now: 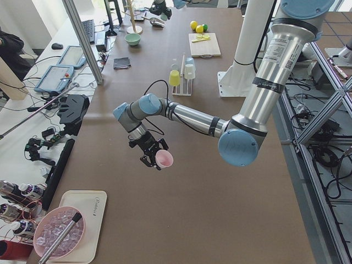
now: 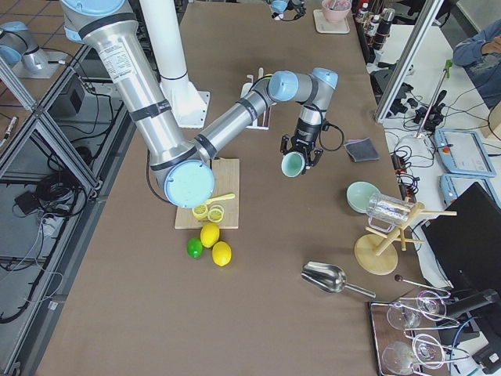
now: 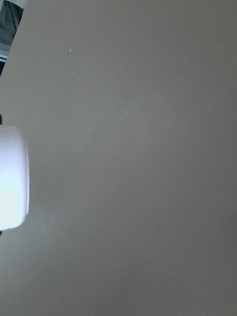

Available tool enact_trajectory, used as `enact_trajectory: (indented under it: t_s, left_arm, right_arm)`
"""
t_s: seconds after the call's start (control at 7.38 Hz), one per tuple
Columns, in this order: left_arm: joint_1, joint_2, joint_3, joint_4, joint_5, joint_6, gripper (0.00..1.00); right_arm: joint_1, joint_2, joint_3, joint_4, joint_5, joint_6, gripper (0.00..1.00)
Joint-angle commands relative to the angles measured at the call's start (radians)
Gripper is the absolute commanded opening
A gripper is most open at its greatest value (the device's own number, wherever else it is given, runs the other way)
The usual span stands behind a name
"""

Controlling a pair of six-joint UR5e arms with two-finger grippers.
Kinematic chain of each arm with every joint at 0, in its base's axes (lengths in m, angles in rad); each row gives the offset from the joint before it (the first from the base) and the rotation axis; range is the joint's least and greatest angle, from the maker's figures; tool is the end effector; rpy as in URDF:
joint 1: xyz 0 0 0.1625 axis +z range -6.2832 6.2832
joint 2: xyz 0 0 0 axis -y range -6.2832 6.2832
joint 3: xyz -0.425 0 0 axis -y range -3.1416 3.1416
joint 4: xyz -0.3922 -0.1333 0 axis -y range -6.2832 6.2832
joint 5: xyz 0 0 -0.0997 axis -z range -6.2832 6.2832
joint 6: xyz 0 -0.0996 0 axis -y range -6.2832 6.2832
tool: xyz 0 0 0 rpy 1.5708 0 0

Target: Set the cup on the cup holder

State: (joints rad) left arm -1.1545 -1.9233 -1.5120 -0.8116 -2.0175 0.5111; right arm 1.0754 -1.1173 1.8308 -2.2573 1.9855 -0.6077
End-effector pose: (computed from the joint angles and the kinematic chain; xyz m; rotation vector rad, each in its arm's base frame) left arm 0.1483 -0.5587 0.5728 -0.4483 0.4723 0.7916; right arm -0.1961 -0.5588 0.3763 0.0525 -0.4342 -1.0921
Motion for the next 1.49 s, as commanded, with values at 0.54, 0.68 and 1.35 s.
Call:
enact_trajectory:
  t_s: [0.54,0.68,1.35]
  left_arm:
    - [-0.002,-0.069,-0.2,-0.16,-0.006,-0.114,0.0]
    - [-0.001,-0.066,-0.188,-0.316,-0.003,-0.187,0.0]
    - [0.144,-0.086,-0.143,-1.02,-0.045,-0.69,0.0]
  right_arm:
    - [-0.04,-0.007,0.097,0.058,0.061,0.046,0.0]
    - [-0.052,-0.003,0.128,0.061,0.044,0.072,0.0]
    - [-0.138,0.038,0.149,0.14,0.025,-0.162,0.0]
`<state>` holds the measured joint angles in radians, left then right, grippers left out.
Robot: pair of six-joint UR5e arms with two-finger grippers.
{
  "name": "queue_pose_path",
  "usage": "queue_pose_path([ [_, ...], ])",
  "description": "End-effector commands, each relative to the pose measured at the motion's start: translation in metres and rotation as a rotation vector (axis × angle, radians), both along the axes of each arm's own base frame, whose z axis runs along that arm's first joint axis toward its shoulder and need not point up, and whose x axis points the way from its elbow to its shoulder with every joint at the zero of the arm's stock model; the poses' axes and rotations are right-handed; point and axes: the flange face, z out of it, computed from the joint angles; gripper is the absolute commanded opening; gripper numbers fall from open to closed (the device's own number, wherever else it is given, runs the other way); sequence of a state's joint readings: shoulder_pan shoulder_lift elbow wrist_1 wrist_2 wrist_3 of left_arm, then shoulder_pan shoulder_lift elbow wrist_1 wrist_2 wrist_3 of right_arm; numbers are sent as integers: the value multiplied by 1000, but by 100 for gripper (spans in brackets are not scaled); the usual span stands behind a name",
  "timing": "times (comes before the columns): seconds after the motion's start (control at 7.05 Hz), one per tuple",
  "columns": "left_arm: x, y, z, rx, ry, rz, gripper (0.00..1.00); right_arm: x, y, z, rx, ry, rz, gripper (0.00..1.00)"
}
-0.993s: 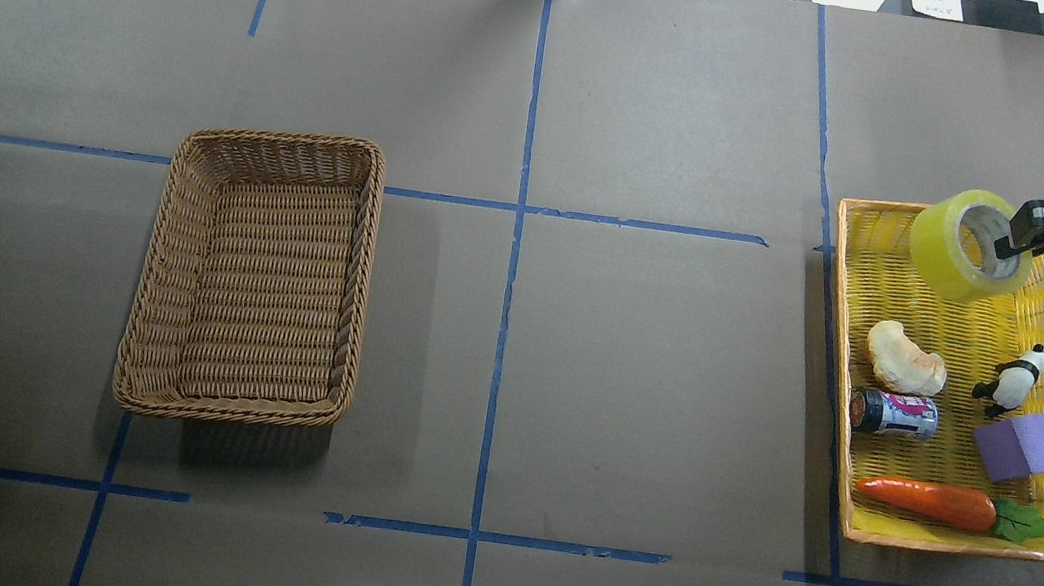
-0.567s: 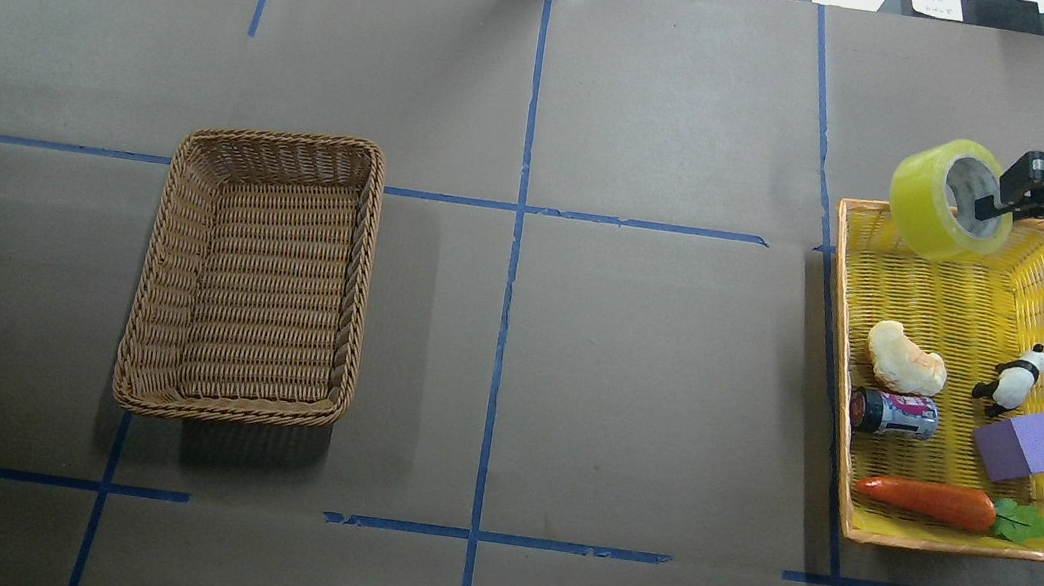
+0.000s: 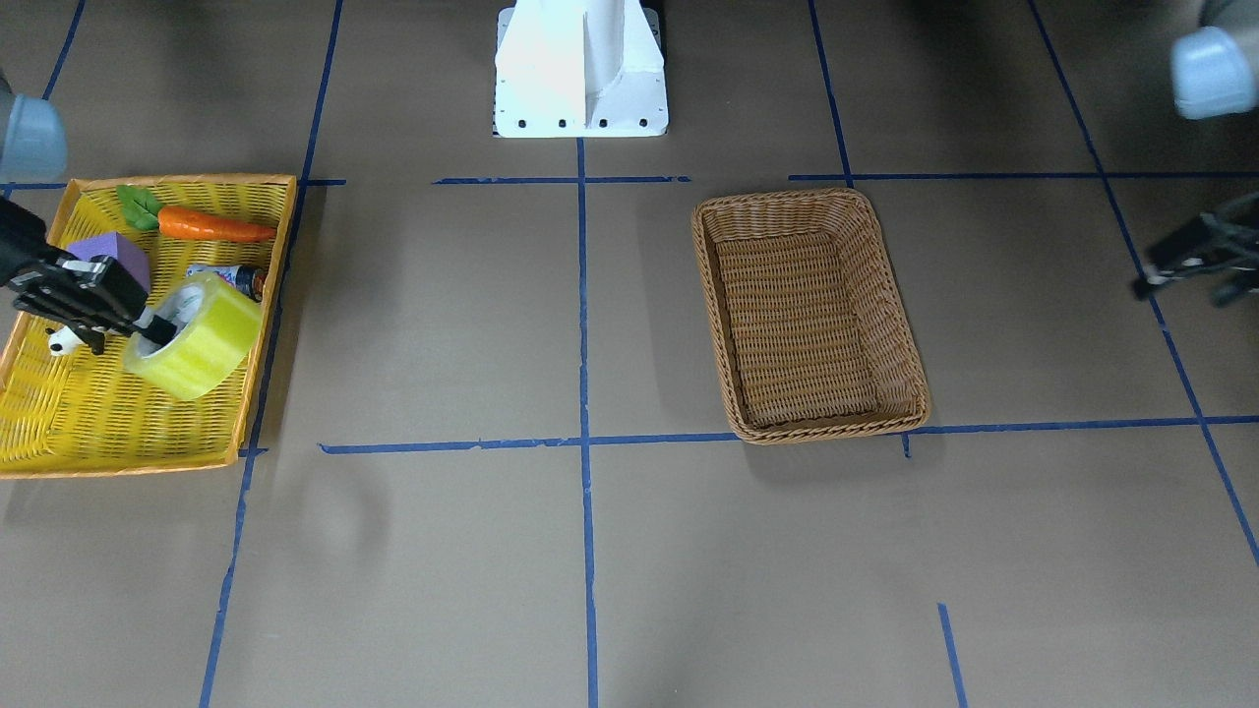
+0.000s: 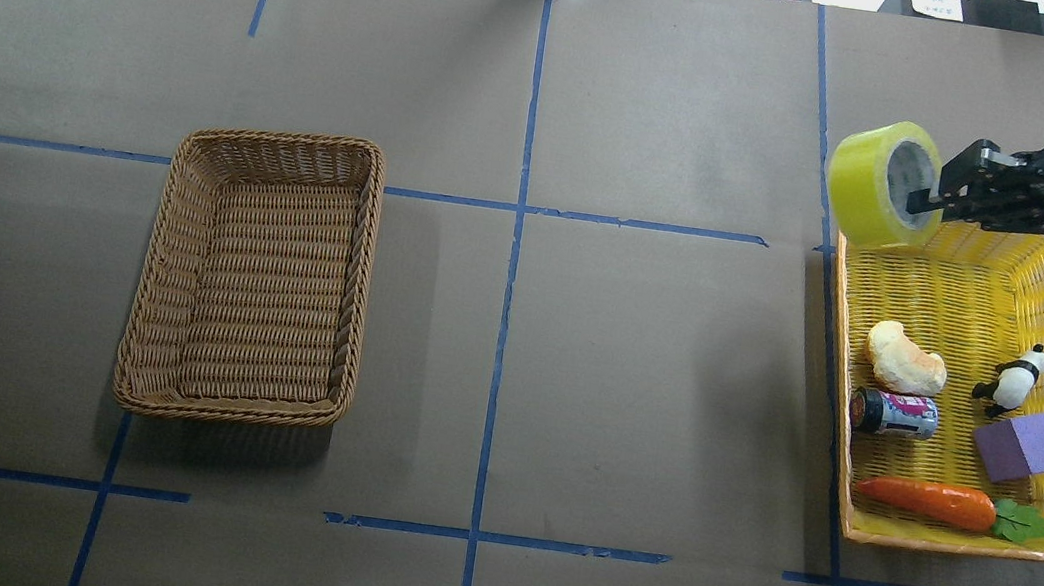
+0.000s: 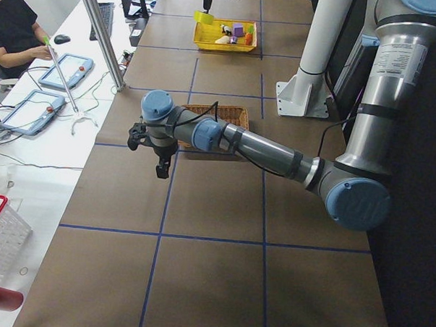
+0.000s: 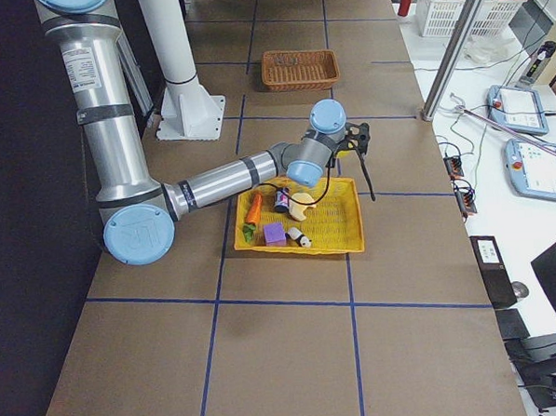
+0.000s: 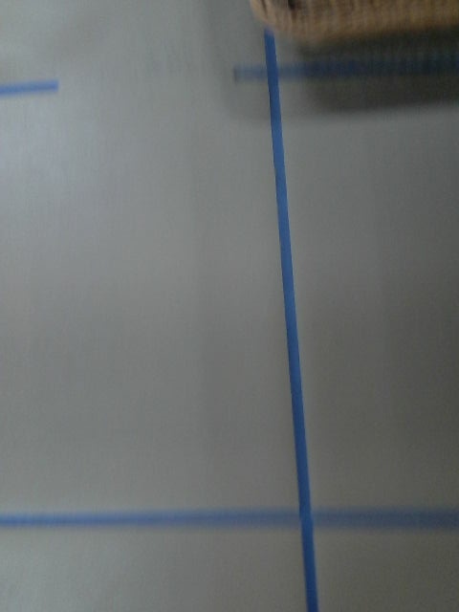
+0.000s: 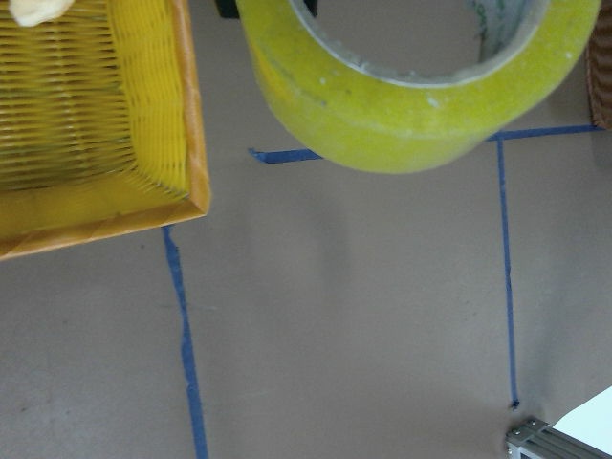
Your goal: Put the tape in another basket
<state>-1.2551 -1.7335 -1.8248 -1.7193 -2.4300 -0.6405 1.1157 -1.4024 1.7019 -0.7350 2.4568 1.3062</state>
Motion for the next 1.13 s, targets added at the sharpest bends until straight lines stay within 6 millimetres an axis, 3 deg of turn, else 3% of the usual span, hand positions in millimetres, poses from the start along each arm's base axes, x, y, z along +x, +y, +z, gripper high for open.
queue_pose_path([
  [0.0, 104, 38, -67, -103, 204, -49, 100, -25, 20, -16, -9, -95, 8, 2],
  [0.28, 169, 57, -136, -199, 333, -91, 100, -73, 43, -40, 25, -196, 26, 1],
  [0.43, 176, 70, -151, -221, 439, -118, 100, -98, 59, -61, 18, -300, 45, 1],
  [0.99, 190, 131, -191, -345, 982, -164, 100, -135, 117, -100, 24, -649, 4, 2],
])
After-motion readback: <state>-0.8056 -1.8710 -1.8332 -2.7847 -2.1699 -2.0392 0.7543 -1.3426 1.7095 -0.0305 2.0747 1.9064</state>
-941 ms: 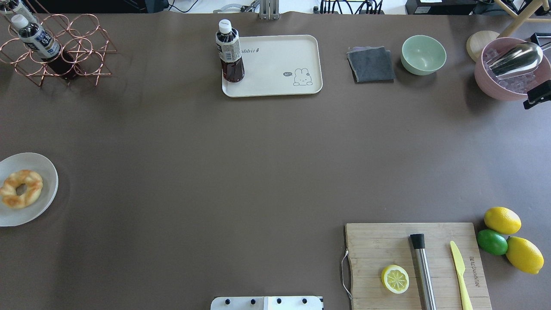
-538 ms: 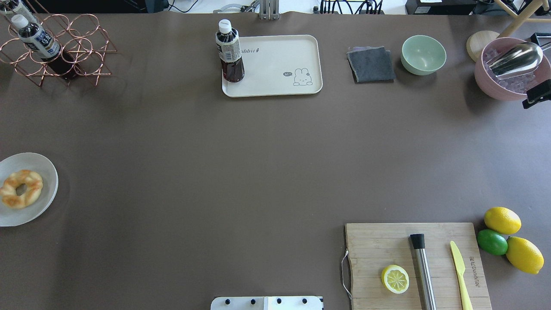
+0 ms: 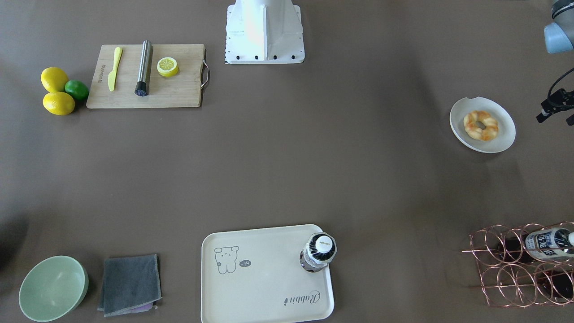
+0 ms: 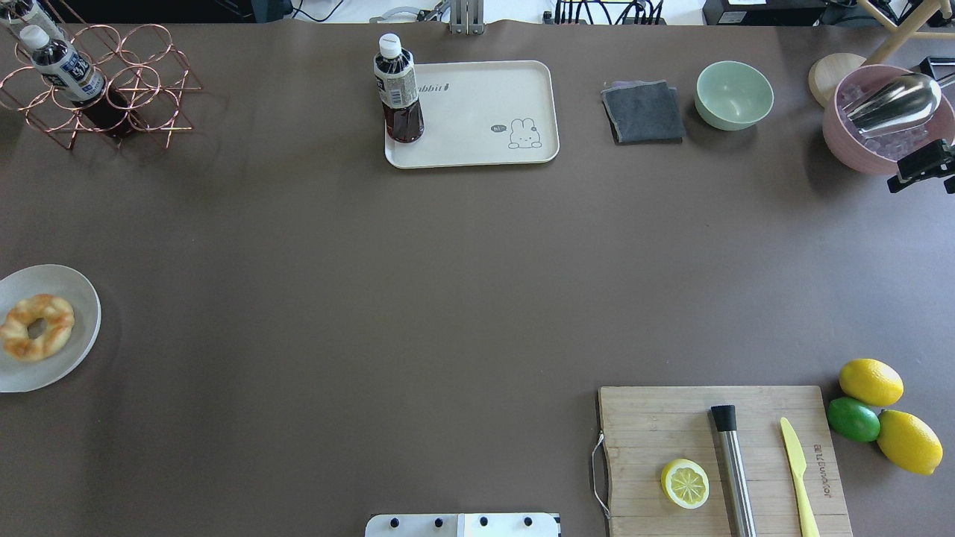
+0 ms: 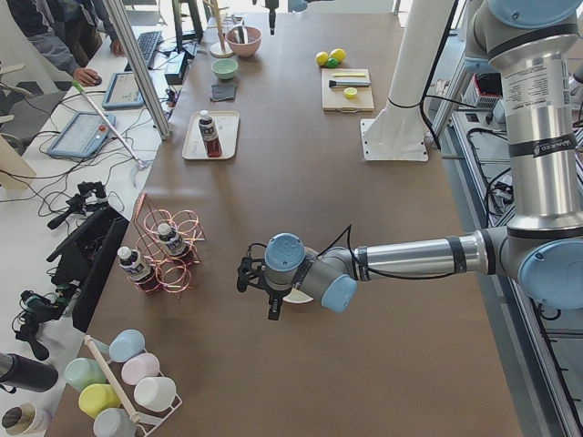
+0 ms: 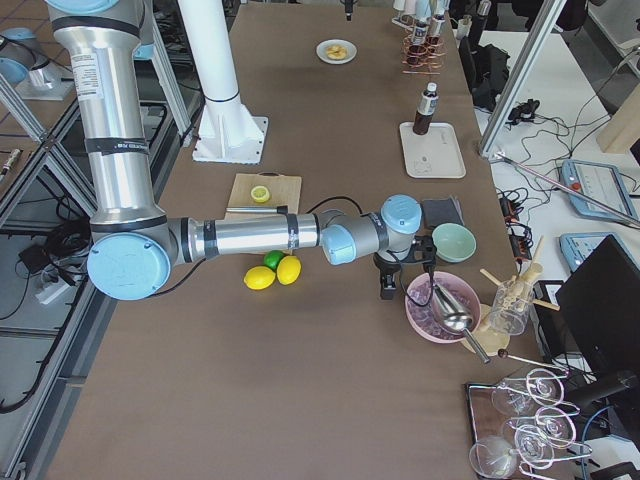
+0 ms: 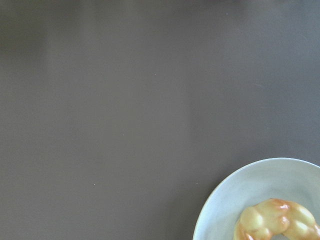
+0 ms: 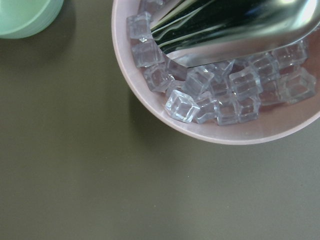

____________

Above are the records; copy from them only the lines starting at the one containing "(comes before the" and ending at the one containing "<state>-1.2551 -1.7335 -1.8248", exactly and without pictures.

  "timing": "times (comes before the columns): seconds after the motion's start (control at 7.05 Hz), one per tuple",
  "columns": "left_arm: x, y, z, rx, ry, rz, gripper (0.00..1.00); right_arm: x, y, z, rx, ry, rz, gripper (0.00..1.00)"
}
-0.993s: 
-0.567s: 
+0.000s: 
+0.000s: 
+0.000s: 
+0.000s: 
+0.000s: 
+0.000s: 
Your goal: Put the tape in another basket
<state>-1.2551 -1.7335 -1.8248 -1.7193 -2.4300 -0.6405 1.1157 -1.4024 1.7019 -0.7350 2.4568 1.3062</state>

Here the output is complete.